理解が追いついていない緑谷らはとりあえず頷くしかなく──今度は井戸守に向かって『お前は怪我人だ。大人しくしてろ』と言い放つと改めてオールマイトの方へと向き直った。
「俺は大丈夫です……しかし、井戸守は頭を強く打っている可能性があります」
「何だって!? そいつは大変だ! 待ってくれ、今ストレッチャーを持ってくる!」
オールマイトが取りに戻ったところで井戸守が『いえ、ねこはなんともありませんよ』と健康体であることを訴えたが、相澤の『怪・我・人・だッ、いいなッ』という凄みを前に彼女は『……はい』と尻尾を丸めて項垂れるだけだった。
(なんともない? いやそんなはずは……。だって頭を潰されて血まみれになった井戸守さんがさっきまでそこにいまままいませせんん血がががないいいねこはここにいますすよねこをみろみろろねねねここはここにねこをいますをみるなななみるななねこを
みないほうがいいですよ
「待たせたね! さっ、ここに井戸守少女を! 何をしてるんだい相澤君、君もだ! 事後処理は私達に任せて君も病院へ……!」
ストレッチャーを持って戻ってきたオールマイトと雄英ヒーロー達の迅速な行動によってUSJ内のヴィラン残党は一掃され、相澤と井戸守は屋外に待機していた救急隊に引き渡される運びとなった。
しかし病院嫌いなのか、井戸守はその間ずっと『いきたくないです』『ねこはここにいます。みんなといます』と言い続け、救急隊の人達を困惑させてたので最終的にはミッドナイトの個性『眠り香』によって昏睡した状態で搬送されていった。
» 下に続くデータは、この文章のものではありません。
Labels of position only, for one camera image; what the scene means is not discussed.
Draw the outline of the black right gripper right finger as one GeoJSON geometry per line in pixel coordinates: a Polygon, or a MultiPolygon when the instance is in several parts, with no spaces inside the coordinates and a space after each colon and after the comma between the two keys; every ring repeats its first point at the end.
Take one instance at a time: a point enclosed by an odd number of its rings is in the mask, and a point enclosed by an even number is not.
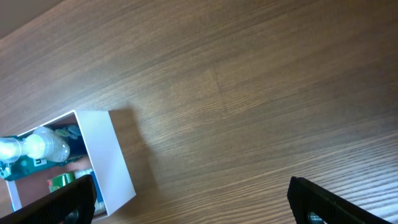
{"type": "Polygon", "coordinates": [[[291,177],[287,199],[298,224],[391,224],[303,177],[291,177]]]}

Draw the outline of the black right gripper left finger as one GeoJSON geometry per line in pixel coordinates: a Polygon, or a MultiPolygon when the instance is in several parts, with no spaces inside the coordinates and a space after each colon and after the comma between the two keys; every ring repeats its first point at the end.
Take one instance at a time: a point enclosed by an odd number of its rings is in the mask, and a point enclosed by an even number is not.
{"type": "Polygon", "coordinates": [[[88,174],[2,217],[1,223],[91,223],[95,202],[95,184],[88,174]]]}

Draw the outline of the green white packet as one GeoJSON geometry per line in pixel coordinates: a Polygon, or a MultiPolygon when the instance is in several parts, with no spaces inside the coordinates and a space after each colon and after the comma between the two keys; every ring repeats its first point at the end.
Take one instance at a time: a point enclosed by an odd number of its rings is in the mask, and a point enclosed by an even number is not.
{"type": "Polygon", "coordinates": [[[52,179],[49,179],[47,181],[47,184],[48,184],[50,193],[52,193],[73,181],[75,181],[75,174],[73,172],[67,172],[64,174],[60,174],[52,179]]]}

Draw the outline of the clear spray bottle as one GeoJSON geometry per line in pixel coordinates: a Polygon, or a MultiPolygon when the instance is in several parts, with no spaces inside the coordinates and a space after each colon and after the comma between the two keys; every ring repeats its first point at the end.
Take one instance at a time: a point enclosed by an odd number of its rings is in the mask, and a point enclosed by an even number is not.
{"type": "Polygon", "coordinates": [[[86,154],[86,146],[78,126],[50,129],[39,126],[27,137],[1,138],[1,161],[16,162],[22,156],[65,162],[86,154]]]}

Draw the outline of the white cardboard box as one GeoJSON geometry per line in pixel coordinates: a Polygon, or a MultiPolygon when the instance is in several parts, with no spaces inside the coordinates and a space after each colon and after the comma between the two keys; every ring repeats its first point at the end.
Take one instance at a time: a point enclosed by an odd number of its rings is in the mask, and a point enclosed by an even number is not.
{"type": "Polygon", "coordinates": [[[42,124],[51,129],[73,125],[82,136],[86,154],[64,166],[49,167],[19,180],[7,181],[14,211],[48,195],[48,180],[67,172],[82,175],[88,169],[93,170],[97,197],[103,206],[95,212],[93,221],[110,216],[136,195],[109,112],[72,110],[42,124]]]}

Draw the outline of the teal liquid bottle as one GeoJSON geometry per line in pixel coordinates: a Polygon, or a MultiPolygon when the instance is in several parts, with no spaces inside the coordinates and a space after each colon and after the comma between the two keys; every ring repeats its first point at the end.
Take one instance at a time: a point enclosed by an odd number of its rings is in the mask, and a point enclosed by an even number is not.
{"type": "Polygon", "coordinates": [[[21,144],[17,136],[1,138],[1,178],[6,181],[22,179],[33,173],[53,167],[62,167],[81,159],[86,153],[72,155],[64,162],[46,159],[32,159],[21,154],[21,144]]]}

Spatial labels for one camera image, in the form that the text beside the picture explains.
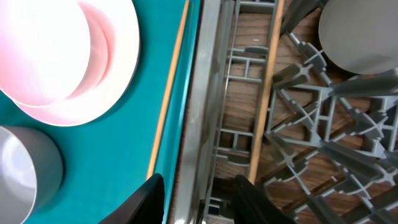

全てが終わって尚、最後の最後まで緑谷達は理解が追いついていないままだった。
Q、脳無は何で死柄木を攻撃したの?
A、全てのイエネコが『ねこ』として認識されるように、雄英ヒーロー&A組生徒以外の人間が『井戸守ねこ』に見えるようになったので片っ端から殲滅しようとしていた。
Q、井戸守ちゃんが生き返ったけど、不死身なの?
A、不死身というよりはリポップかと。
ねこ(実体)が終了したので主体がミームのねこに移動。その後、四人の中(この場合は相澤)にいるねこ(ミーム)が『ねこはいます』をした事で現実にも『ねこがいる』状態となり、実体を帯びた『井戸守ねこ』が再出現した。